Next week, mobility experts from all over the world will come to Eindhoven and Helmond for the annual ITS Congress. That location was chosen for a reason because the number of mobility experiments and innovations is increasing almost every day there. On Sunday 2 June, the general public at the Automotive Campus in Helmond can get an impression of all the innovations that await us in the coming years. But Helmond is all but the only place for experiments. We visited Braunschweig, where the German Aerospace Centre (DLR), together with a group of partners, is investigating the ideal communication between cars, cyclists, pedestrians and the roads themselves.
Completely self-driving cars are not yet on the road, but in the not too distant future, they will lead to completely new challenges – not only for manufacturers and insurers. There will be entirely new situations, because what happens, for example, when automated vehicles and traditional ones collide with a human driver, or a cyclist, or pedestrian? Things that were previously taken for granted, such as eye contact between drivers in order to communicate about the right of way, lane changes and so forth will no longer be possible. And then what?
To solve this problem, the German Aerospace Center (DLR) and its partners in the project “Digitaler Knoten 4.0” (translating into Digital Node 4.0; DK 4.0 for short) have researched new ways of communicating between vehicles, cyclists, pedestrians and even traffic lights at inner-city intersections.
BRAUNSCHWEIG AS A TESTING GROUND
The aim of the Digital Node 4.0 project was to find out how such “mixed traffic situations” can be designed safely and efficiently. Last year, DLR and its partners worked in simulators and at road junctions of the digital test field AIM (Application Platform Intelligent Mobility) in Braunschweig on solutions for networking different road users. On 23 May 2019, the project was completed with driving demonstrations in real traffic.
According to information from DLR’s traffic research department, the scientists also investigated “concepts for cooperation and interaction within mixed traffic as well as core technologies for ‘intelligent’ intersection infrastructures, which, after evaluation in real time, provide all road users with important information”. In short, the aim was to reconcile autonomous and non-autonomous vehicles as well as people on bicycles and on foot and to develop the necessary technologies to achieve this. According to the researchers, the results of this project could be used as blueprints for future inner-city traffic junctions.
“Networked and automated vehicles, in combination with digital transport infrastructure, offer great potential for making the interaction of road users at urban road junctions safe and more efficient,” says project leader Robert Kaul of the DLR Institute of Transport Systems Technology. “The challenge for automated and networked driving lies in the complexity and dynamics of mixed traffic at urban road junctions: automated and non-automated vehicles meet cyclists and pedestrians.”
CHALLENGE LEFT TURN
Among other things, the scientists tested the communication between an automated vehicle and the traffic light at an intersection. In addition, the research vehicles had to change lanes automatically and turn left. The researchers attached particular importance to turning left, as it is at intersections where the greatest potential for conflict lies. “In automated left-turning, the participating research vehicles cooperate via vehicle-to-vehicle and vehicle-to-infrastructure communication to quickly find a safe gap through oncoming traffic.”
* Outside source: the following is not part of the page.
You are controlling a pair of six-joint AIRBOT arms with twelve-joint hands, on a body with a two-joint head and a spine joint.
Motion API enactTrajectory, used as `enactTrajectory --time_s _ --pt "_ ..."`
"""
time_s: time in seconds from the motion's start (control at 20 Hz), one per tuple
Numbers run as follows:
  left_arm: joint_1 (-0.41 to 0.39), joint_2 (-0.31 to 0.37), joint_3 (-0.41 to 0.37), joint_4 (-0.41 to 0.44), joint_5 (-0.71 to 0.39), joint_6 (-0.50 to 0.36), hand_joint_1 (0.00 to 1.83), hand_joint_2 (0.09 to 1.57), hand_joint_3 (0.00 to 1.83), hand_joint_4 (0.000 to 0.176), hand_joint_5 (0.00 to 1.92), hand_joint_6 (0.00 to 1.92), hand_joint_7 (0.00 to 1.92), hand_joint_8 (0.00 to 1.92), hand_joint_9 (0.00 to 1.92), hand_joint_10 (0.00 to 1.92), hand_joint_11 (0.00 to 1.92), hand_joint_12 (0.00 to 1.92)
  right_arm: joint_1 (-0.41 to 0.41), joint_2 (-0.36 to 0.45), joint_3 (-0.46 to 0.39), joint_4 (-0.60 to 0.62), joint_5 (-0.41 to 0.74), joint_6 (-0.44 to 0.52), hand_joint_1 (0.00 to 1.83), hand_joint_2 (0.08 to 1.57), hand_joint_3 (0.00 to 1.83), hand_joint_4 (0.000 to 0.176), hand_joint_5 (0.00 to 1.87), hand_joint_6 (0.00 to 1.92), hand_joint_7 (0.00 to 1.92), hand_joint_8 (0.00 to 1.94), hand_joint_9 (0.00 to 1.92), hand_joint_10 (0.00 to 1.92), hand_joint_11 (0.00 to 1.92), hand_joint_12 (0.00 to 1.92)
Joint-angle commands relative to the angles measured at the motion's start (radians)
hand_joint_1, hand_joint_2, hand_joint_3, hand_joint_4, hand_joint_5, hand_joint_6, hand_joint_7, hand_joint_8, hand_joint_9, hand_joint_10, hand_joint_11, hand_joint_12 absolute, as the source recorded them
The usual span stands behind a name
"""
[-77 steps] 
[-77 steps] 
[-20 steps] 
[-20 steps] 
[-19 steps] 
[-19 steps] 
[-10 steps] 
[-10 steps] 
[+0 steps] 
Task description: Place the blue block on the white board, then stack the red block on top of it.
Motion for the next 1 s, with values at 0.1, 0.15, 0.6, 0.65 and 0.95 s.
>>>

In order to avert the danger of accidents, the automation system is informed at an early stage of the individual whereabouts of the so-called “unprotected road users” – pedestrians and cyclists. This is done on the basis of sensor data from the special infrastructure, which provides a good overview, or from the smartphones of pedestrians and cyclists. Data is transmitted via a special WiFi or network standard.
In the DK 4.0 project, a new “cooperative intersection control concept” for turning was also tested in order to improve both traffic flow and safety at inner-city intersections: With the help of pre-signaling and pre-sorting in an intersection approach, automated and non-automated vehicles can cross the intersection area efficiently and safely, according to the scientists’ report.
DIGITAL NODE 4.0
The project “Digitaler Knoten 4.0” is funded by the Federal Ministry of Transport and Digital Infrastructure (BMVI) with a total of 5.8 million euros. The funds came from the research programme for automation and networking in road traffic. In addition to DLR as consortium leader, the project involved AVL Software and Functions GmbH, NORDSYS GmbH, Oecon Products & Services GmbH, OFFIS – Institut für Informatik, SCHLOTHAUER & WAUER GmbH, Braunschweig Technical University with the Lower Saxony Automotive Research Centre (NFF) and Volkswagen AG.